:: DATA FOR ANALYSIS

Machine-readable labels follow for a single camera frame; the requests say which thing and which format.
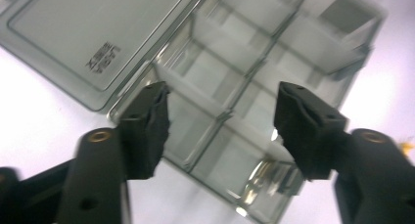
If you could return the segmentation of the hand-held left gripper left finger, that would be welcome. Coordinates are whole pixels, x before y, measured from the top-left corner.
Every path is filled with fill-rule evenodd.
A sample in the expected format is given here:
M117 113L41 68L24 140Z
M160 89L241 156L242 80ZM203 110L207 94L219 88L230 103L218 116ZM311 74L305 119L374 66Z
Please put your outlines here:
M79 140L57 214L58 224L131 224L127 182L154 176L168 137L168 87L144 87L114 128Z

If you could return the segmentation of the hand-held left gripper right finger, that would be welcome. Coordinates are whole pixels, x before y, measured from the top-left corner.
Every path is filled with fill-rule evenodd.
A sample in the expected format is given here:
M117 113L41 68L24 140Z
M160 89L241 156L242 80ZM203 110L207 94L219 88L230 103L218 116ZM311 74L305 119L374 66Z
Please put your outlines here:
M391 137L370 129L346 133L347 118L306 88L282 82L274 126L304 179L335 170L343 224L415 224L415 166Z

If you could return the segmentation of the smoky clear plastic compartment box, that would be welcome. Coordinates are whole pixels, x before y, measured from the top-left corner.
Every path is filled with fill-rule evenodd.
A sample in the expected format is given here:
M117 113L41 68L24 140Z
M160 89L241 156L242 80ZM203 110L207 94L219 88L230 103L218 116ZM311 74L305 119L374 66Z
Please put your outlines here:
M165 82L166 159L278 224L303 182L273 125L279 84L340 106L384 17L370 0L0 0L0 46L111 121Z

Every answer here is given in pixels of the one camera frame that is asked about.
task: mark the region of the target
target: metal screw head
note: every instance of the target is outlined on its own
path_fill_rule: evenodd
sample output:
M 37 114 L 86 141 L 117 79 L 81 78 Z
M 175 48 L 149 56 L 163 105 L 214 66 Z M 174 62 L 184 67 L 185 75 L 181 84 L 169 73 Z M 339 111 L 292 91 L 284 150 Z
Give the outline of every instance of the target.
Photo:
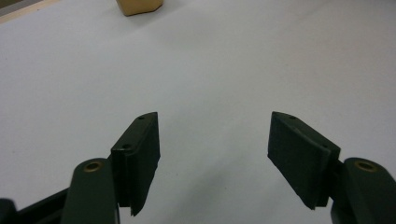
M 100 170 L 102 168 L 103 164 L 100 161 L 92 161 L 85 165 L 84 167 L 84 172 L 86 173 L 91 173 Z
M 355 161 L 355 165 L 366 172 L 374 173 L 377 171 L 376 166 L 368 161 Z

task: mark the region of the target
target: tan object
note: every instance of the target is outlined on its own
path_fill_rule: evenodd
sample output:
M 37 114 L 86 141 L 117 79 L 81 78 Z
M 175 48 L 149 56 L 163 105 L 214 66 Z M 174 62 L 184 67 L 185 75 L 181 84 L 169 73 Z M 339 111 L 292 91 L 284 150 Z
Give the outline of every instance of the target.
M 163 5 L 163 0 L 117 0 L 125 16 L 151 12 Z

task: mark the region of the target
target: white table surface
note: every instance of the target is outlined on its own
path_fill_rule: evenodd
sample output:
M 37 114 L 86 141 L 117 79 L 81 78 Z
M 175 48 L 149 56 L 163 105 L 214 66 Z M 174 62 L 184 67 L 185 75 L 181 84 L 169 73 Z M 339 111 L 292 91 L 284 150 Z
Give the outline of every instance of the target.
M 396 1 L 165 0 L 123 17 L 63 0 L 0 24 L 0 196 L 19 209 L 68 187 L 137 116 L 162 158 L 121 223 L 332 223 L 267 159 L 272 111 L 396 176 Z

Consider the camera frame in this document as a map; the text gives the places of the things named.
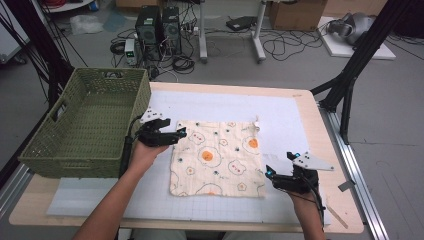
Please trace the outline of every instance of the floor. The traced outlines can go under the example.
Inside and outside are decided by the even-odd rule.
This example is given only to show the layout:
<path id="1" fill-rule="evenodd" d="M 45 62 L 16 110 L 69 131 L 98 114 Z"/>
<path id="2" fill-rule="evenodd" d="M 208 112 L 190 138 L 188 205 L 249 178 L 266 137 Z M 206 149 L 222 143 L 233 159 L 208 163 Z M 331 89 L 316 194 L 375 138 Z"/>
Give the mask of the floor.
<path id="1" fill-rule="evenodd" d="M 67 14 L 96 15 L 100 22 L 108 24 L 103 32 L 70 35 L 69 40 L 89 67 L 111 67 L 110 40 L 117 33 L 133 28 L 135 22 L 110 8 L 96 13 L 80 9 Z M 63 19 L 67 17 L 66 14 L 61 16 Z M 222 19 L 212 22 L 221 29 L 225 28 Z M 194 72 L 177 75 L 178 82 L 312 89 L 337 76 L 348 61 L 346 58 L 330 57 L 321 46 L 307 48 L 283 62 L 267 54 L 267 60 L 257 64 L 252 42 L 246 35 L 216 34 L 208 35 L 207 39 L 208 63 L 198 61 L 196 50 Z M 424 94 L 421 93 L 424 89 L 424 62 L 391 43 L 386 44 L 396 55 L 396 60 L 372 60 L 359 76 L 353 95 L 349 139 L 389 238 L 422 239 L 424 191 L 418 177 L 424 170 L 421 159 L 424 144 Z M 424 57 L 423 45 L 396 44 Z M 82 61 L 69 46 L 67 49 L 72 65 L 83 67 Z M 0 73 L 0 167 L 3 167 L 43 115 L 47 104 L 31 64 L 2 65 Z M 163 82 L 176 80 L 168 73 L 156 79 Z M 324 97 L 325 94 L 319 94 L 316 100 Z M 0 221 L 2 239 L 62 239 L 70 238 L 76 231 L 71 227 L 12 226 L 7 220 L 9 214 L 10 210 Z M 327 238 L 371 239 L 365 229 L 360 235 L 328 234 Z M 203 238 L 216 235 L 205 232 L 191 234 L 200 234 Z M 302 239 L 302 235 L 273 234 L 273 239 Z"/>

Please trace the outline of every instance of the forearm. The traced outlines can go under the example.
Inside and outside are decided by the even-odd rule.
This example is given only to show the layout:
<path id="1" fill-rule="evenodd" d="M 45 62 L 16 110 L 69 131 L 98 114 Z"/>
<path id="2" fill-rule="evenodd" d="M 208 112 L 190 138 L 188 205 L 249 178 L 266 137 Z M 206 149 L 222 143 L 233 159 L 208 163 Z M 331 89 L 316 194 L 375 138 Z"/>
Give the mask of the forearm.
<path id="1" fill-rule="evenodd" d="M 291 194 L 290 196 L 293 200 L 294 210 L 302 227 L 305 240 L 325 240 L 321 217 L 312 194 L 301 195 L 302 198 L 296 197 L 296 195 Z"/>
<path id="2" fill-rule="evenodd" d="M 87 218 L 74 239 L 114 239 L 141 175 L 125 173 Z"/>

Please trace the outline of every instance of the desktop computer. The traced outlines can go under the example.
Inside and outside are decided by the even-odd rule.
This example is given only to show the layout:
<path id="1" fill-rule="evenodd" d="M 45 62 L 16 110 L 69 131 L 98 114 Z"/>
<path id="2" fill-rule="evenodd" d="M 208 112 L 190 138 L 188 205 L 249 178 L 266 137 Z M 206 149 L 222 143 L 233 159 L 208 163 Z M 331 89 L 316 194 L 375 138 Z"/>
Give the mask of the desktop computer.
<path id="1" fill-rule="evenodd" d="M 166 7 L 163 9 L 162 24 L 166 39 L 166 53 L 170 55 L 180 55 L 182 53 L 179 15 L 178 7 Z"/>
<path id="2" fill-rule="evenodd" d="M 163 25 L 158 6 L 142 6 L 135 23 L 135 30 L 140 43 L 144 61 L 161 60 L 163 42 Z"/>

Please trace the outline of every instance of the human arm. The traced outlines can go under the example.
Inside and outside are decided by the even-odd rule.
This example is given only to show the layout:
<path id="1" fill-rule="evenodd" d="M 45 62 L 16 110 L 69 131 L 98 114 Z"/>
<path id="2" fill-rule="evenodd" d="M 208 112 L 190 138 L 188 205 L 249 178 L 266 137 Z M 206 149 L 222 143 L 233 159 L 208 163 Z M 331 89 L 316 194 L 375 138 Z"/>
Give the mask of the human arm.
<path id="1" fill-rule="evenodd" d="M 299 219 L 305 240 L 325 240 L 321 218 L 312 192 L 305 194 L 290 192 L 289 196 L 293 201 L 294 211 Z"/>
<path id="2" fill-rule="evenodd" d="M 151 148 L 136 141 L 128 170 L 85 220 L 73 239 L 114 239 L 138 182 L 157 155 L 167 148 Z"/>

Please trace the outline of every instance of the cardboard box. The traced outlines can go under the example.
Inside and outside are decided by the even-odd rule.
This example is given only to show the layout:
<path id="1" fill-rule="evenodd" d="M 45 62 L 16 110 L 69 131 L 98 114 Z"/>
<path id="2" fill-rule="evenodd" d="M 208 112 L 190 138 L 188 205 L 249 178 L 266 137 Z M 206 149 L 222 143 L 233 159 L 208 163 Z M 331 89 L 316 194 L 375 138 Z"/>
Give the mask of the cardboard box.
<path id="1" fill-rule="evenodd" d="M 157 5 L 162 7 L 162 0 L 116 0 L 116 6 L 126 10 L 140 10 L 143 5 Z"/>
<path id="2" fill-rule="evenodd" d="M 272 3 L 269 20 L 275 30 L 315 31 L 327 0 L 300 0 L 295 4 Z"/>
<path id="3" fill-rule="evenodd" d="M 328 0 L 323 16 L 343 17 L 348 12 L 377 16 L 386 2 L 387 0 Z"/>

::::

WHAT IS REQUIRED:
Every line above that includes the string "finger" needs to be copied.

EXPECTED ANSWER:
If you could return the segmentation of the hand-held left gripper left finger, that would be welcome. Coordinates are whole pixels, x before y, measured from the top-left corner.
If you could return the segmentation of the hand-held left gripper right finger, that would be welcome. Coordinates are whole pixels, x before y, measured from the top-left corner.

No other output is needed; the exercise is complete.